The latest issue of the UCLA Lawyer magazine has a series of Q&As with yours truly about my book Corporate Governance after the Financial Crisis. I'm reprinting the Q&As in this series of blog posts. As the article intro explains, the book argues "that federalizing corporate governance impinges on state sovereignty, hobbles corporate efficiency and shortchanges both investors and the American taxpayer .... Professor Bainbridge offers an incisive analysis of the landscape-altering Sarbanes-Oxley and Dodd-Frank acts, responses to the near-cataclysmic economic downturns of the last decade," which "advances a critical dialogue about the limits of crisis-driven public policy."
Q: You argue against the conventional wisdom that problems of corporate governance led to the financial crisis of 2008. Why?
A: There is little evidence that poor corporate governance practices contributed to either the economic turmoil of the last decade in general or the declining competitiveness of U.S. capital markets. In the wake of the tech stock bubble, Bengt Holmstrom and Steven Kaplan published a comprehensive review of U.S. corporate governance that concluded the U.S. corporate governance regime was “well above average” in the global picture. Even when the fallout from the bubble was taken into account, returns on the U.S. stock market equaled or exceeded those of its global competitors during five time periods going back as far as 1982. Likewise, U.S. productivity exceeded that of its major Western competitors. In general, the trend with respect to major corporate governance practices had been toward enhanced management efficiency and accountability. Pay for performance compensation schemes, takeovers, restructurings, increased reliance on independent directors and improved board of director processes all tended to more effectively align management and shareholder interests.

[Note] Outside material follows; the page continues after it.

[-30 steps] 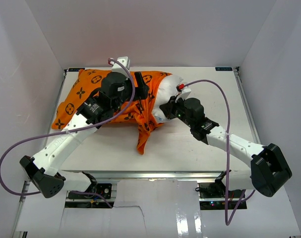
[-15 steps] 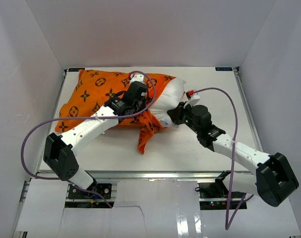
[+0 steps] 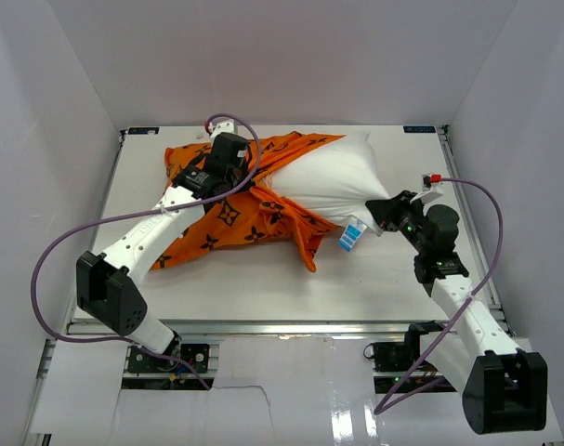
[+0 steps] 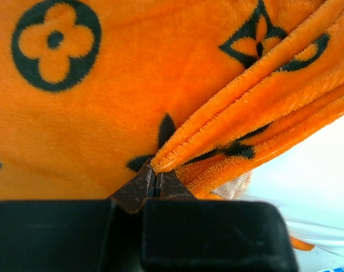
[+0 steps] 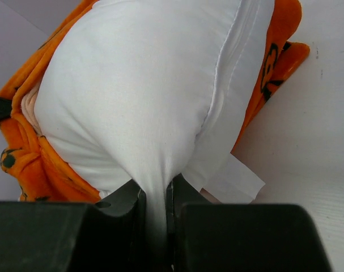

As far as the economic crisis following the bursting of the housing bubble, “[a] striking aspect of the stock market meltdown of 2008 is that it occurred despite the strengthening of U.S. corporate governance over the past few decades and a reorientation toward the promotion of shareholder value.” A recent report commissioned by the New York Stock Exchange reached the same conclusion, finding that “the current corporate governance system generally works well.”